Independientemente de estos posicionamientos ideológicos y retóricos, el hecho es que el EPR ha sabido moverse con astucia y han sido sus propios adversarios institucionales quienes lo han vuelto un interlocutor del régimen por más que se quiera negar. Por lo demás, los efectos de sus acciones terroristas saltan a la vista: las explosiones en varios ductos de Pemex en los estados de Veracruz y Tlaxcala han provocado millones de pesos en pérdidas para el país, amén de exhibir una vez más la pobreza e ineficacia de los servicios de inteligencia gubernamentales —señaladamente el Centro de Investigación y Seguridad Nacional (Cisen)— y alimentar un clima de violencia e inestabilidad sumamente peligroso.

Sin embargo, culpar al Cisen de los bombazos del EPR, como sostuvo el secretario de Gobernación, Francisco Ramírez Acuña, durante su comparecencia en la Cámara de Diputados, es un despropósito. En efecto, los terroristas no avisan cuándo van a atacar ni cómo lo harán, se mueven buscando sorprender e intimidar. Y si bien el Cisen es un desastre, sobre todo después del sexenio de Vicente Fox, lo que realmente se requiere para combatir al terrorismo es voluntad política para enfrentarlo con energía y con todo el peso de la ley. Es hora de que la clase política en su conjunto convoque a una cruzada nacional contra la violencia y en defensa de la nación. Pero lo que parece muy sencillo en el papel es muy difícil en los hechos. Para muchos actores políticos, la emergencia en el país de acciones terroristas es una oportunidad inmejorable para denostar al gobierno y exhibirlo en sus limitaciones; es decir, la violencia se convierte en una moneda de cambio en manos de oportunistas, un arma retórica para golpetear a los adversarios y buscar capitalizar sus hierros y deficiencias. Obviamente, por este camino todos salimos perdiendo.

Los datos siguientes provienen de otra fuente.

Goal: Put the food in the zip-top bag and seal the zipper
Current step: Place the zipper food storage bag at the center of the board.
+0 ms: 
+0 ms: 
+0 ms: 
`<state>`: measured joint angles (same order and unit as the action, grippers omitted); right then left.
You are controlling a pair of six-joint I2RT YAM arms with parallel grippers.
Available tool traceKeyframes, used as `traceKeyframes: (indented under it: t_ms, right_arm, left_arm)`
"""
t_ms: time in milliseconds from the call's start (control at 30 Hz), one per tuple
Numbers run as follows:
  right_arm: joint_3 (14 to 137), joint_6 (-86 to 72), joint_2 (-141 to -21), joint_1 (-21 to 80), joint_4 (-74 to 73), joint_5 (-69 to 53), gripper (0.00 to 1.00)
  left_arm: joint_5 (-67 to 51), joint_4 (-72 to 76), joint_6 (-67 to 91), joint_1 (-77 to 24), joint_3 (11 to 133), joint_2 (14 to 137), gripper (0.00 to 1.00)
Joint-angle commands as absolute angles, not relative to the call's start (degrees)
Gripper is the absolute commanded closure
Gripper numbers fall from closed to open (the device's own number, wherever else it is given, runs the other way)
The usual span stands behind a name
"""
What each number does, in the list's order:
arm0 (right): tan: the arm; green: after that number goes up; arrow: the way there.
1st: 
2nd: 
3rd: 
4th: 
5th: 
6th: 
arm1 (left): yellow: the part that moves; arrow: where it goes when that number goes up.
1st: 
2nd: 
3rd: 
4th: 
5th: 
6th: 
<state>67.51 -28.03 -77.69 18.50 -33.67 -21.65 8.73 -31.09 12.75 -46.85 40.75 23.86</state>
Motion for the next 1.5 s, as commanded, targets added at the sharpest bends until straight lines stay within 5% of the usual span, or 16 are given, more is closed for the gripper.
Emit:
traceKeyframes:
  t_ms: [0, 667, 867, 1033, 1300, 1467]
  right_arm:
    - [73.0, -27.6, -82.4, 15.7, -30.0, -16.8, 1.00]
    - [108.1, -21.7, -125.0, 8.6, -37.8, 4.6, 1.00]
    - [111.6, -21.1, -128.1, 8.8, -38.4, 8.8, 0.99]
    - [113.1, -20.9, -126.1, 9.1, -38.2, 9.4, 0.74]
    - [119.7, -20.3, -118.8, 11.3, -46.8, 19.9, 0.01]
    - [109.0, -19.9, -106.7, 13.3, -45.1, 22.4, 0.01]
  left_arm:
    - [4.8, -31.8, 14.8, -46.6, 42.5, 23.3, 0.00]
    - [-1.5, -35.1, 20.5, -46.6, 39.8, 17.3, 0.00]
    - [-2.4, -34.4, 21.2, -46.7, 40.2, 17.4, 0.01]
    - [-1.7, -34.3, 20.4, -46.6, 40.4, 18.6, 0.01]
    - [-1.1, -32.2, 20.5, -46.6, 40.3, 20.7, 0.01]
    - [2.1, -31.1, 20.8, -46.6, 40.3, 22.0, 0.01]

Como es sabido, la principal demanda del EPR es la liberación inmediata de dos de sus miembros que según el grupo guerrillero están en manos del Ejército mexicano, el cual los capturó durante su entrada en Oaxaca para combatir al movimiento de la APPO en esa entidad. Obviamente, no es con la negociación bajo amenaza como el gobierno puede frenar la violencia. Es más, ceder a las peticiones de la guerrilla es vulnerar al Estado en su principal función: la seguridad nacional. Sin embargo, sí hay algo que está en manos del gobierno federal hacer para neutralizar a los rebeldes.

Obviamente, no estoy hablando de resolver las injustas condiciones sociales del país que constituyen el caldo de cultivo de estos movimientos, y no porque no sea importante hacerlo, sino porque es imposible en el corto plazo; tampoco es perfeccionando los sistemas de seguridad o solicitando apoyo especializado a otros gobiernos, pues esto no se puede hacer de un día para otro. Me refiero más bien a mostrar con hechos un compromiso con el estado de derecho; es decir, aplicar la ley por igual no sólo a quienes la violan del lado de la sociedad, sino también desde la institucionalidad. Y aquí la lista de funcionarios y políticos intocables crece cada día más, desde el góber precioso hasta varios líderes sindicales, pasando por varios funcionarios activos o de sexenios recientes, generando una sensación de encono y malestar social.